Microsoft Office Word Forum - WordBanter - View Single Post - CSV merge data via HTTP: redundant downloads?

Peter Jamieson

I can't answer your question, but could not get to the point where Word
would open my csv from an http address so could not look at the traffic.

Maybe you could let me know precisely what changes you ended up making
in your xml. Here, I changed a local drive file:///c:\a\csv.csv address
to http://www.somewhere.com/csv.csv in two places:
a. a relationship element with
Type="http://schemas.openxmlformats.org/officeDocument/2006/relationships/mailMergeSource"
b. the SELECT statement in the w:query element

FWIW I don't look at the protocol side much so cannot guarantee to
interpret what I see correctly, but I do remember having a conversation
some years ago about another aspect of the way that Word dealt with http
addresses etc., where Word also seemed to insist on a pretty laborious
process (I think it was to follow a HYPERLINK field).

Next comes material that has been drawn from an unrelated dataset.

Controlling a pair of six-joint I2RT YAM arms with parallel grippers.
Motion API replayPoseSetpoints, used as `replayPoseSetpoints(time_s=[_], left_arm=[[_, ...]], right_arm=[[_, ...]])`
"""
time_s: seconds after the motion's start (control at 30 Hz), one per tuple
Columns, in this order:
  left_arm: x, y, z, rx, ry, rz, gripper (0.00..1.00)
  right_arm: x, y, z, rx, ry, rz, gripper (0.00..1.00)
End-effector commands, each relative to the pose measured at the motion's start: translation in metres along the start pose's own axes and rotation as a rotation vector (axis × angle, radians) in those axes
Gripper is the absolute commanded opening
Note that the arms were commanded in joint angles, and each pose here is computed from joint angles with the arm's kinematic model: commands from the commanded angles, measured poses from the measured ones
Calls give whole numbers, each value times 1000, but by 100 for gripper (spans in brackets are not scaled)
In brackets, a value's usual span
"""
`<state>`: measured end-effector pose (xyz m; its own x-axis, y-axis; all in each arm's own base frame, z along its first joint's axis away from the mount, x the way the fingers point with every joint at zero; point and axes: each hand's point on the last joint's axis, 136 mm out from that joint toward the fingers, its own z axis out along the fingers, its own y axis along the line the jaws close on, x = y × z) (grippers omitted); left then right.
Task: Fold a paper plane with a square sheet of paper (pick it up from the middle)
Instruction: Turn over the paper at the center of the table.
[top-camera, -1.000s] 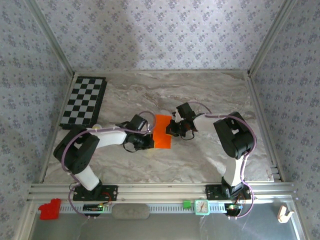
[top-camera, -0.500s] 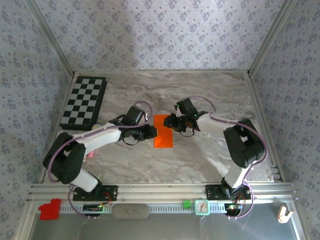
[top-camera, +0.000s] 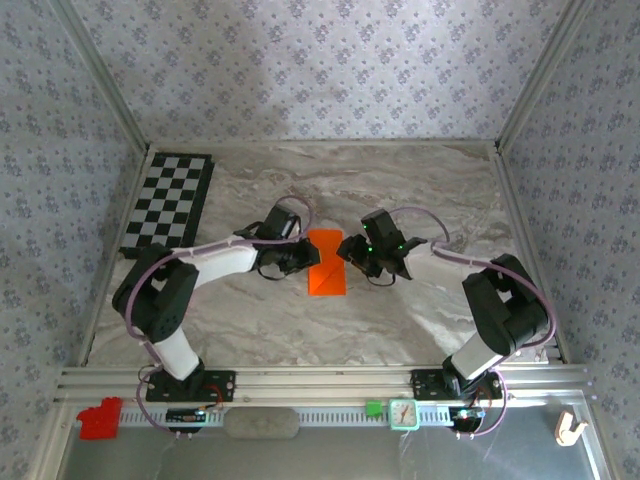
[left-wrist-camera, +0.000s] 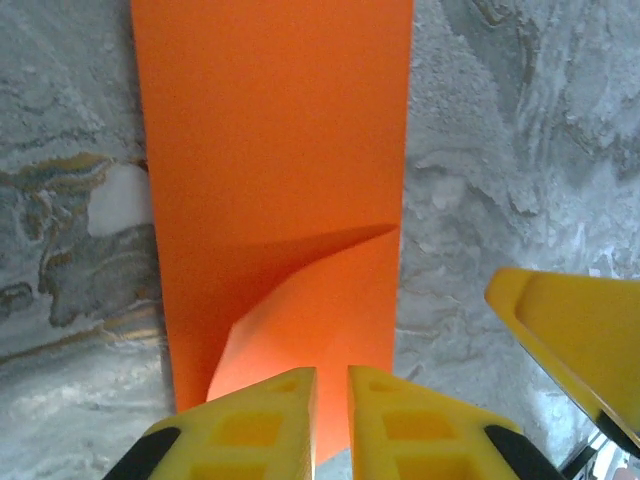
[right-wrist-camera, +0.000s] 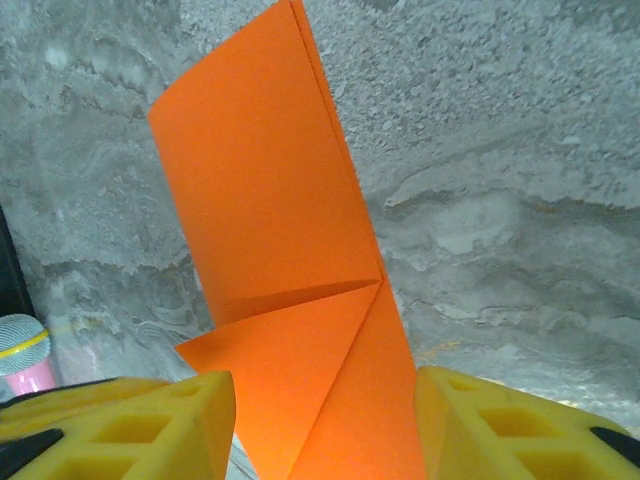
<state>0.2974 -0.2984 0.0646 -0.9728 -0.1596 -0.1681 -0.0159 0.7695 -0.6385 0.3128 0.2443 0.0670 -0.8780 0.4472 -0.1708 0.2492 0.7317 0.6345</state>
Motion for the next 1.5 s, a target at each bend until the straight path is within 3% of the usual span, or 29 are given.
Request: replayPoseSetpoints(time_s=[0.0, 0.63, 1.1, 1.47], left_arm=[[-18, -7, 2, 12, -40, -5, 15], [7, 56, 30, -140, 30, -188, 12], [14, 67, 33, -166, 48, -245, 11], [17, 70, 33, -182, 58, -263, 11]], right_arm=[[-2, 4, 2, -16, -18, 39, 51], [30, 8, 36, -37, 87, 66, 49], [37, 8, 47, -53, 122, 59, 42], [32, 21, 41, -167, 72, 8, 36]])
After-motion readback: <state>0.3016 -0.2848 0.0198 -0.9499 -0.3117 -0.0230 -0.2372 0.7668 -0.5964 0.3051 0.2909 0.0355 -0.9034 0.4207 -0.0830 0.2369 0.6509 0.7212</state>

In this case, I notice that when I open the document, Word first tries
to issue a Webdav(?) PROPFIND, fails, then

issues a GET and receives a 305 Not Modified,
issues a HEAD and a GET and receives a 305 Not Modified
issues a HEAD and a GET and receives a 305 Not Modified
issues a HEAD

Peter Jamieson

http://tips.pjmsn.me.uk

On 21/02/2010 14:47, Mark McGinty wrote:
Greets,

I have written an app that programmatically connects a mail merge [WordXML]
document to a source of CSV data by altering the XML to specify a URL as the
data source, and adding the appropriate field definitions. (The UI won't
let you do this, even though it offers .ASP files as a possible data
source -- go figure.)

This all works nicely, but there's one little quirk: when the user opens the
document, Word downloads the data between 3 and 4 times -- I watched it
happen using WireShark, it sends the same request to the server (thus
downloads the same data) multiple times.

As a matter of course this sort of thing is set to expire immediately, but
in this case I set it to expire 5 minutes in the future, hoping to leverage
browser cache -- but no love! Apparently Word's HTTP request bypasses
cache. (I verified that the headers returned by the server permitted it to
be cached, again using WireShark; the request is definitely cachable.)

A rational reason for this behavior exceeds the limits of my imagination!
You'd think that if there was even a chance of redundant downloads, they
would at least respect the cache control headers sent by the server, but
nooooo. Cache would've made it barely noticable...

Anyways, the problem isn't a show-stopper, but the needless waste of server
resources (oh yeah, and end-users' time) is always annoying... hoping maybe
someone here has some insight.

TIA,
Mark McGinty